Write the listing out again verbatim, leaving nothing out.
----
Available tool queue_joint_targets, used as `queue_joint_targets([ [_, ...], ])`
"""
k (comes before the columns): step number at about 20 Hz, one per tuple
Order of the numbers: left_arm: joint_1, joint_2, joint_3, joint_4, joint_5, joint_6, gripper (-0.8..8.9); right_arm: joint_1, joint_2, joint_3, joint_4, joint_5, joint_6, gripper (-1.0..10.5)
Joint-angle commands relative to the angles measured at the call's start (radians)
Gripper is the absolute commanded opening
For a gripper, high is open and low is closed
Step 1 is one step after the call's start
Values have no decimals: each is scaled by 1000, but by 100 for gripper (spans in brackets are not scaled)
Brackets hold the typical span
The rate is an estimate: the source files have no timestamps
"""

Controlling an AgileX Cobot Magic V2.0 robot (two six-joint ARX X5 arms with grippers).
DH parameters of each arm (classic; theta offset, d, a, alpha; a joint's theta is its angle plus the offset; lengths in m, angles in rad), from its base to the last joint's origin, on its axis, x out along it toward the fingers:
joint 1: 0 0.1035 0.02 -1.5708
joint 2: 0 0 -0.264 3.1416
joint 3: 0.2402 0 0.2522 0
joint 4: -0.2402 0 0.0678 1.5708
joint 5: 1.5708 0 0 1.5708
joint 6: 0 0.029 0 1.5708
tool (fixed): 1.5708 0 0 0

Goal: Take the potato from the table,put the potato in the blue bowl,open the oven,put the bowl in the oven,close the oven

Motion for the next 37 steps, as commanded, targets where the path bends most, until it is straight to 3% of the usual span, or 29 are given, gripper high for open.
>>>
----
Answer to this task >>
Available tool queue_joint_targets, used as `queue_joint_targets([ [_, ...], ])`
"""
k (comes before the columns): step number at about 20 Hz, one per tuple
Order of the numbers: left_arm: joint_1, joint_2, joint_3, joint_4, joint_5, joint_6, gripper (-0.8..8.9); right_arm: joint_1, joint_2, joint_3, joint_4, joint_5, joint_6, gripper (-1.0..10.5)
Joint-angle commands relative to the angles measured at the call's start (radians)
Gripper is the absolute commanded opening
For a gripper, high is open and low is closed
Step 1 is one step after the call's start
Values have no decimals: each is scaled by 1000, but by 100 for gripper (spans in brackets are not scaled)
Brackets hold the typical span
The rate is an estimate: the source files have no timestamps
"""

Controlling an AgileX Cobot Magic V2.0 robot (two six-joint ARX X5 arms with grippers).
DH parameters of each arm (classic; theta offset, d, a, alpha; a joint's theta is its angle plus the offset; lengths in m, angles in rad), from its base to the last joint's origin, on its axis, x out along it toward the fingers:
joint 1: 0 0.1035 0.02 -1.5708
joint 2: 0 0 -0.264 3.1416
joint 3: 0.2402 0 0.2522 0
joint 4: -0.2402 0 0.0678 1.5708
joint 5: 1.5708 0 0 1.5708
joint 6: 0 0.029 0 1.5708
tool (fixed): 1.5708 0 0 0

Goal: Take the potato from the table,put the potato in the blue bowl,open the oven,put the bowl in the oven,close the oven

Motion for the next 37 steps, as commanded, targets where the path bends most, until it is straight to 3% of the usual span, or 29 are given, gripper high for open.
>>>

What was requested is fully covered by this answer.